Square Partitioning for Parallel Matrices Multiplication
Thomas Lambert  1  
1 : RealOpt  (INRIA Bordeaux - Sud-Ouest)  -  Website
CNRS : UMR5251, Université de Bordeaux, INRIA

The problem of partitioning a matrix into a set of sub matrices has received a lot of attention in the last few years. This operation is indeed crucial when considering dense linear algebra kernels on heterogeneous platforms. Let us for instance consider dense matrix multiplication based on Canon's-like algorithm, restricted for the sake of simplicity to the multiplication C=AB of two square n x n matrices A and B. Let us further assume that the matrices are partitioned into blocks, whose size is chosen so as to be well adapted to all types of resources (typically CPUs and GPUs).

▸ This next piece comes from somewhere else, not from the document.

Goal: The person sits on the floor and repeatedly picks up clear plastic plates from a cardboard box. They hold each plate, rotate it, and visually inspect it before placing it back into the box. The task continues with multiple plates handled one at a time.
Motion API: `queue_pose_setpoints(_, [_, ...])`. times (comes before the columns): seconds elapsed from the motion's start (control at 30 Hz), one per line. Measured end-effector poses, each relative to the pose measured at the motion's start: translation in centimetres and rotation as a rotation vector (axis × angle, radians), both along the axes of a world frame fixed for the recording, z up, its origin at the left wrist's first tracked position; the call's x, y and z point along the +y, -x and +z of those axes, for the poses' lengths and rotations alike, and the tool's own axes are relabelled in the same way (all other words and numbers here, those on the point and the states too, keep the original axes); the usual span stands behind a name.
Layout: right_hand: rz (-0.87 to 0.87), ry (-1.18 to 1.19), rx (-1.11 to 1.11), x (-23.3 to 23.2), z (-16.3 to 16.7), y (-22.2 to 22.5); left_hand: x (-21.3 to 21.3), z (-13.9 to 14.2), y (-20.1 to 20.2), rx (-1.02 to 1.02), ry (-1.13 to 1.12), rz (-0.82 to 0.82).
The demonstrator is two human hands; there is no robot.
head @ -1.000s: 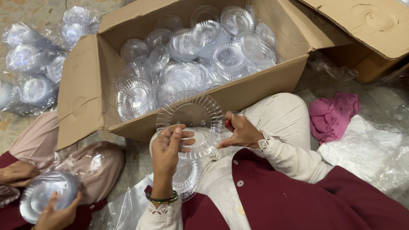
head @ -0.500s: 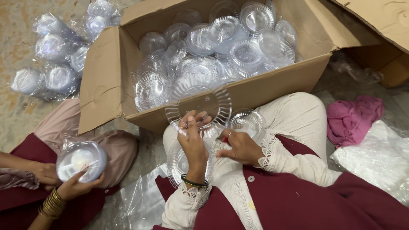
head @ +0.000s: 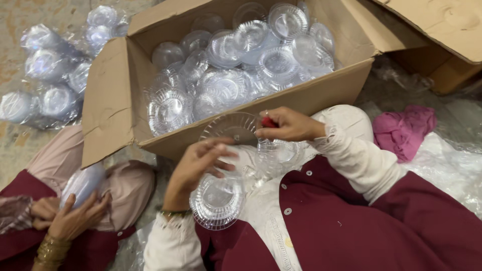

Then, at step k of the algorithm, the outer product of the k-th column of blocks of A and the k-th row of blocks of B is computed. Let us assume that processor P holds a set of s blocks whose projections along the different axis have respective size h and w. Then, the volume of computations P needs to perform is proportional to s and the volume of communications is proportional to h+w. In order to balance the computing load, each processor should receive a number of blocks proportional to its relative speed. In turn, the overall volume of communications is proportional to the sum of the projections of the areas owned by the different processors along the axes. Therefore, in order to minimize the processing time while minimizing the overall volume of communication, the optimization problem is amenable to the problem of partitioning a square into a set of zones of prescribed area (in order to balance the load) such that the sum of the projections along the two axes is minimized (in order to minimize the communications).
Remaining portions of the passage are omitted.